To characterize an immunophenotype of a kindred with a known history of PG and a recent diagnosis of a likely pathogenic NFKB1 variant.

Methods

We performed standardized clinical and immune phenotyping, including unique subsets of immune dysregulation such as T follicular helper (Tfh) cells, CD19^high21^low B cells, and monocyte subsets; targeted genetic testing; and pedigree analysis with cascade testing of at-risk relatives.

Results

The proband is a 33-year-old woman with childhood-onset refractory PG, recurrent sinopulmonary infections, and arthritis. She had hypogammaglobulinemia with absent pneumococcal vaccine responses. Following PPSV23, she mounted hyper-reactive titers, consistent with immune dysregulation rather than classic vaccine failure. Flow cytometry demonstrated CD19^high21^low expansion, low switched-memory B cells, Tfh expansion, and marked skewing toward atypical/nonclassical monocytes. A heterozygous likely pathogenic intronic NFKB1 variant was identified (c.1752+2T>C). Pedigree analysis revealed PG and immune dysregulation co-segregating with the familial NFKB1 variant.
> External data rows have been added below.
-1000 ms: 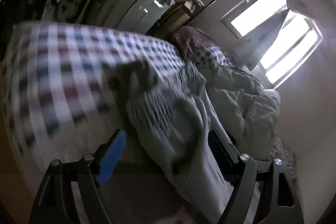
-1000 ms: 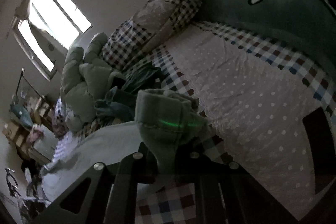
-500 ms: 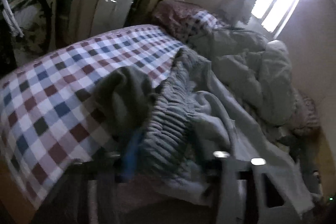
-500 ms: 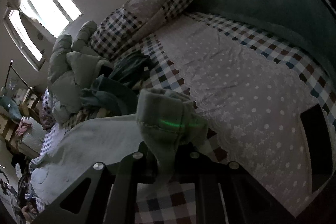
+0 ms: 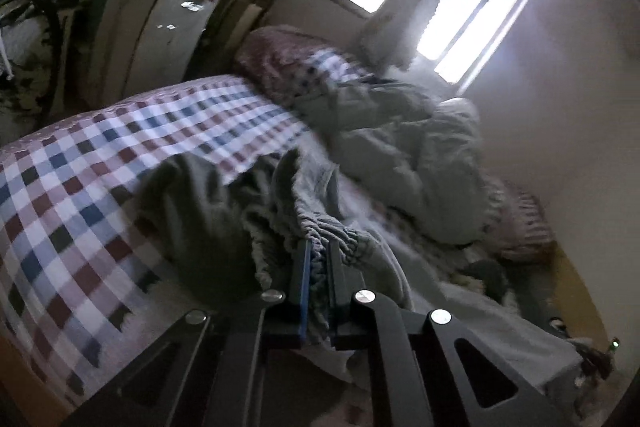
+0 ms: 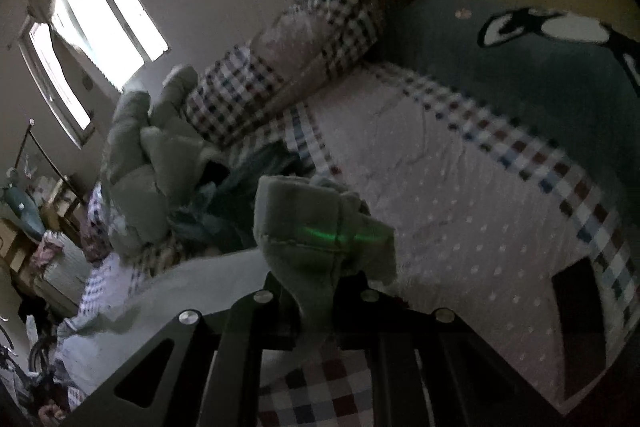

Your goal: Fold clothes

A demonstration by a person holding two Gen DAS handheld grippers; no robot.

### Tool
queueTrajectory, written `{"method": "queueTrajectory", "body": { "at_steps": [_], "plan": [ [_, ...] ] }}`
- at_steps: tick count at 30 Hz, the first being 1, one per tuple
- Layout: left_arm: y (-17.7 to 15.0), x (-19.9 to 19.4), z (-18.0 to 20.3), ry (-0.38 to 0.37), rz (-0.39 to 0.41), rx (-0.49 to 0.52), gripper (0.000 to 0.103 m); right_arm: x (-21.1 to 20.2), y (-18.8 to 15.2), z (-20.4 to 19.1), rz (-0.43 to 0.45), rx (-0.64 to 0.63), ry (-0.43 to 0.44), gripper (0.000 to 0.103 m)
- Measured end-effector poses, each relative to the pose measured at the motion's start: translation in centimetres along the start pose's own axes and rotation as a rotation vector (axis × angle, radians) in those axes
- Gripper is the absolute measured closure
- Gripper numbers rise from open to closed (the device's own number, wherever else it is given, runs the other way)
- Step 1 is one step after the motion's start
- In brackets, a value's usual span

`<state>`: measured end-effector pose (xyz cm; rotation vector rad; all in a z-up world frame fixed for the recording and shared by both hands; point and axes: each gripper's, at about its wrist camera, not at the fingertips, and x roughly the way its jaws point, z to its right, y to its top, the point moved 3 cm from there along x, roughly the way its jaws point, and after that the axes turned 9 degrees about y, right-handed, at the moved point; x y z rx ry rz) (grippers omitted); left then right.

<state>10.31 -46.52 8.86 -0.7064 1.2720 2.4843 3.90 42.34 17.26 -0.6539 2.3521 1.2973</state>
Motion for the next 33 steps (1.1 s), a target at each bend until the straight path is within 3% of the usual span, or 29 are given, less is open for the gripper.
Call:
{"method": "queueTrajectory", "body": {
  "at_steps": [5, 10, 15, 20, 21, 24, 26, 27, 28, 30, 32, 33],
  "plan": [
    [-4.5, -3.0, 1.3, -0.095, -0.005, -0.006, 0.098, -3.0, 3.5, 2.7, 0.042, 0.019, -0.054, 0.093],
    [-10.1, -3.5, -1.8, -0.143, -0.050, -0.069, 0.098, -2.3, 4.2, 8.5, -0.035, 0.018, -0.163, 0.093],
    [-13.7, -4.0, -5.0, -0.086, -0.072, -0.095, 0.099, 2.0, 1.2, 14.3, -0.160, 0.045, -0.223, 0.093],
    [-14.3, -3.7, -5.0, -0.028, -0.080, -0.115, 0.098, 4.1, -1.6, 16.6, -0.197, 0.009, -0.228, 0.087],
    [-14.3, -3.6, -4.9, -0.015, -0.083, -0.122, 0.097, 3.7, -2.1, 16.9, -0.192, 0.013, -0.233, 0.084],
    [-14.0, -3.5, -5.1, 0.008, -0.086, -0.162, 0.097, 1.6, -3.2, 16.9, -0.155, -0.010, -0.285, 0.060],
    [-14.0, -3.9, -5.8, 0.028, -0.070, -0.199, 0.097, -0.6, -3.8, 16.0, -0.112, -0.062, -0.346, 0.060],
    [-14.1, -4.0, -6.2, 0.026, -0.071, -0.226, 0.096, -1.6, -4.4, 14.6, -0.099, -0.094, -0.330, 0.058],
    [-14.3, -4.0, -6.5, 0.030, -0.080, -0.249, 0.092, -2.6, -5.0, 13.2, -0.087, -0.126, -0.308, 0.056],
    [-14.9, -4.2, -6.8, 0.022, -0.101, -0.289, 0.060, -4.7, -6.2, 10.2, -0.064, -0.192, -0.264, 0.054],
    [-15.7, -4.4, -6.3, -0.026, -0.127, -0.316, 0.036, -6.1, -7.5, 7.5, -0.049, -0.250, -0.217, 0.050],
    [-15.9, -4.3, -5.8, -0.042, -0.136, -0.317, 0.029, -6.4, -8.6, 5.3, -0.054, -0.290, -0.174, 0.050]
  ]
}}
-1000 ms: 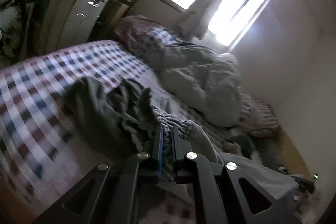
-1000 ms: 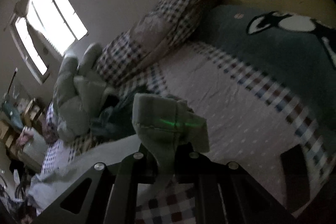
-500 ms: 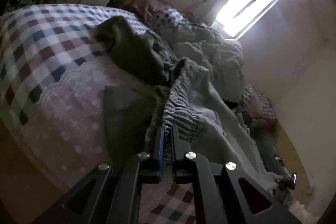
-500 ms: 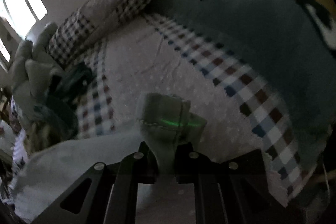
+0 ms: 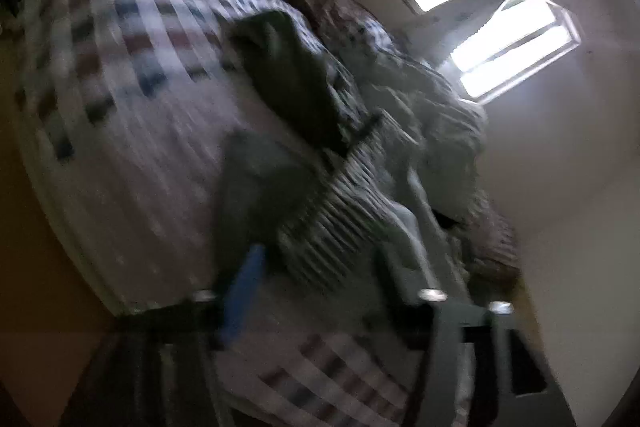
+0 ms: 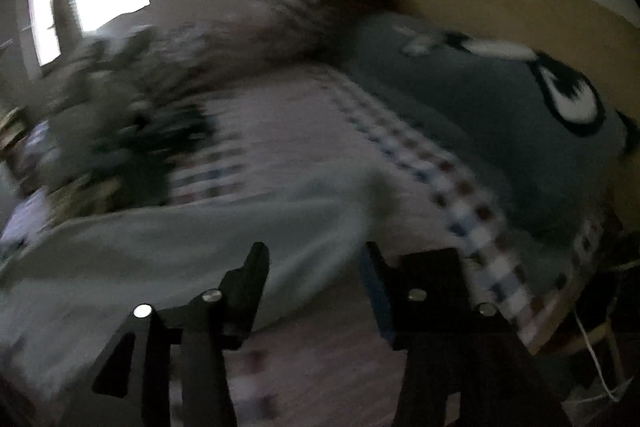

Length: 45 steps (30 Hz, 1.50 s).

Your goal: Fold clothes

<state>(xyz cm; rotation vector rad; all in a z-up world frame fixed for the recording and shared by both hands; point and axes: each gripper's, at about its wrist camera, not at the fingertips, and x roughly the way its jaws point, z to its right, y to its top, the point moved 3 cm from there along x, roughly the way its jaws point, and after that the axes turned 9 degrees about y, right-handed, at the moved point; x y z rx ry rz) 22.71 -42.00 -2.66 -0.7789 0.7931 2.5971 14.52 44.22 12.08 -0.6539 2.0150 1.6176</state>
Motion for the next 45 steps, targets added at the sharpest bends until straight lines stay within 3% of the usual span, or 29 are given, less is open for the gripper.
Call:
{"method": "queueTrajectory", "body": {
  "at_steps": [5, 11, 14, 20, 25, 31, 35, 38, 41, 45],
  "plan": [
    [-1.7, 0.8, 2.0, -0.058, -0.056, -0.012, 0.025, -0.6, -2.4, -9.8, -0.014, -0.147, 0.169, 0.050],
    [-1.5, 2.7, 2.2, -0.007, -0.073, -0.075, 0.025, 0.2, -8.3, -20.2, -0.092, -0.250, 0.407, 0.050],
    [-0.8, 1.9, 1.3, 0.055, -0.019, -0.094, 0.025, 1.1, -13.5, -25.2, -0.178, -0.380, 0.493, 0.050],
    [-0.1, 0.2, 1.1, 0.063, 0.082, -0.022, 0.025, 1.9, -22.6, -31.9, -0.304, -0.575, 0.567, 0.050],
    [0.6, 1.7, 3.6, 0.093, 0.100, 0.148, 0.025, 3.7, -26.5, -34.8, -0.321, -0.672, 0.561, 0.050],
    [0.8, 2.7, 5.4, 0.125, 0.114, 0.289, 0.026, 4.3, -25.8, -35.4, -0.226, -0.623, 0.502, 0.050],
    [1.1, 2.6, 4.8, 0.134, 0.110, 0.301, 0.045, 2.6, -24.7, -35.5, -0.104, -0.629, 0.480, 0.050],
    [1.3, 3.0, 4.3, 0.157, 0.099, 0.304, 0.062, 2.5, -24.0, -35.7, -0.071, -0.618, 0.497, 0.049],
    [1.6, 2.9, 3.8, 0.153, 0.093, 0.290, 0.074, 3.9, -25.2, -36.1, -0.140, -0.628, 0.503, 0.049],
    [1.7, 2.7, 3.7, 0.140, 0.089, 0.296, 0.074, 4.3, -26.0, -36.1, -0.185, -0.635, 0.485, 0.049]
  ]
}}
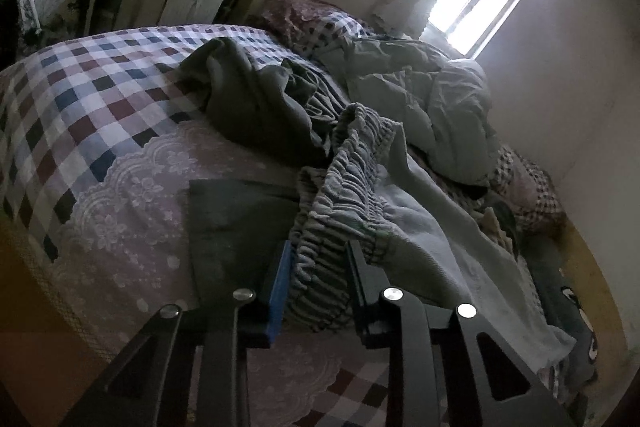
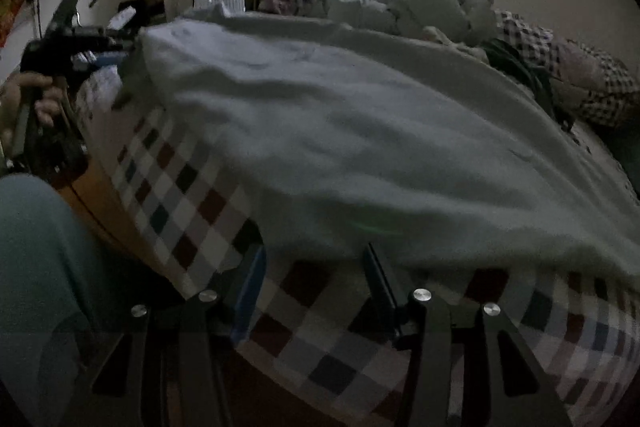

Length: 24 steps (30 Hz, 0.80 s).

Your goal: Fold clothes

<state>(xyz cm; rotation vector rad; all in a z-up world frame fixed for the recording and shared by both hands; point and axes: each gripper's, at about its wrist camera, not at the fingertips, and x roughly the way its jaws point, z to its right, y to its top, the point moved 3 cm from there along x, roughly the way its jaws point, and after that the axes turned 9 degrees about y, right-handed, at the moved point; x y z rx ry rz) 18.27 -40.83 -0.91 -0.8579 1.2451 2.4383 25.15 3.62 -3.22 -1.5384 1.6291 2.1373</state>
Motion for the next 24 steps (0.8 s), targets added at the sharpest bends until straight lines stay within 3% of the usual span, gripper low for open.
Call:
{"method": "queueTrajectory", "body": {
  "at_steps": [7, 19, 24],
  "plan": [
    [0.1, 0.0, 0.0, -0.005, -0.005, -0.001, 0.074, 0.8, -0.9, 0.0, -0.039, 0.022, -0.014, 0.049],
    [0.8, -0.8, 0.8, -0.040, -0.002, 0.032, 0.074, -0.1, 2.4, 0.9, 0.128, 0.041, -0.039, 0.047],
    [0.4, -0.9, 2.6, -0.081, -0.019, 0.097, 0.071, 1.1, 2.8, -0.8, 0.111, -0.013, -0.001, 0.046]
  ]
}}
Among the seven family members with recurrent PG, the proband’s mother and maternal uncle were confirmed to have the same variant. Genetic testing is pending in five additional family members. The proband’s 3-year-old daughter is asymptomatic and carries the same variant.

Conclusions

In our family, the co-segregation of PG with NFKB1 variants underscores the importance of early recognition of immune dysregulation and timely genetic testing to refine diagnosis and anticipate complications. Both adaptive and innate immune compartments are dysregulated in this context. Further pathomechanistic studies are needed to improve treatment options for refractory cases, such as those described in this family.